#### [WHAT YOU WILL DO]
Could you reproduce the lines below from the one with "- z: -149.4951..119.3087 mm" through the one with "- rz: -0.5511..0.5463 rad"? Keep both ends and add nothing.

[AVAILABLE DATA — start]

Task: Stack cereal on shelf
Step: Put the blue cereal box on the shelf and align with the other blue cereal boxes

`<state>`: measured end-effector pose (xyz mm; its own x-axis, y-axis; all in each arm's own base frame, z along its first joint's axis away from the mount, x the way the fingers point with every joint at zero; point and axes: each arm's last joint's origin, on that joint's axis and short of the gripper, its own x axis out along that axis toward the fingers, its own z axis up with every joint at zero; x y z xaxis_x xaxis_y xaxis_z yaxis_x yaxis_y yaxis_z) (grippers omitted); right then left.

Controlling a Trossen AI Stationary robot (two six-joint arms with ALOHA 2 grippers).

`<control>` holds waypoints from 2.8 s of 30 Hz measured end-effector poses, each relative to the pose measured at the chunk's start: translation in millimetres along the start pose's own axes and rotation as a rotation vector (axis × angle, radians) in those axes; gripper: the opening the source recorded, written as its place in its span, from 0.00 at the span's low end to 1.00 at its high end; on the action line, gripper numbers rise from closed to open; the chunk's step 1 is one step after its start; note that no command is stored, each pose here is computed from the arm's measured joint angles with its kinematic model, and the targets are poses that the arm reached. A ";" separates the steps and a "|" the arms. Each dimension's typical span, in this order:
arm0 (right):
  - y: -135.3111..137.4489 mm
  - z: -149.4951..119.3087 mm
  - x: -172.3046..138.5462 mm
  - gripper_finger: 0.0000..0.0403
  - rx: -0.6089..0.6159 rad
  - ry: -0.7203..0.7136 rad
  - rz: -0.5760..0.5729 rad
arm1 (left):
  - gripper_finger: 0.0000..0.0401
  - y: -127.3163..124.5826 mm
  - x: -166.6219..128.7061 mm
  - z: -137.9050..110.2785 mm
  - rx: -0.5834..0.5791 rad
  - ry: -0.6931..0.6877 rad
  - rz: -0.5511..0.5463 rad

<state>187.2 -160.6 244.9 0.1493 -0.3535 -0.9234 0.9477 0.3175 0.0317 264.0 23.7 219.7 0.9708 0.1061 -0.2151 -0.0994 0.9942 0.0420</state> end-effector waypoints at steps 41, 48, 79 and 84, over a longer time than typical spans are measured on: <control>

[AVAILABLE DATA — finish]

#### [SOLUTION BELOW]
  - z: -149.4951..119.3087 mm
  - x: -172.3046..138.5462 mm
  - gripper_finger: 0.0000..0.0403
  - rx: -0.6089..0.6159 rad
  - ry: -0.7203..0.7136 rad
  - rz: -0.5760..0.5729 rad
arm1 (left):
  - gripper_finger: 0.0000..0.0401
  - y: -127.3163..124.5826 mm
  - x: -166.6219..128.7061 mm
  - z: -137.9050..110.2785 mm
  - rx: -0.5834..0.5791 rad
  - ry: -0.6931..0.6877 rad
  - rz: -0.5511..0.5463 rad

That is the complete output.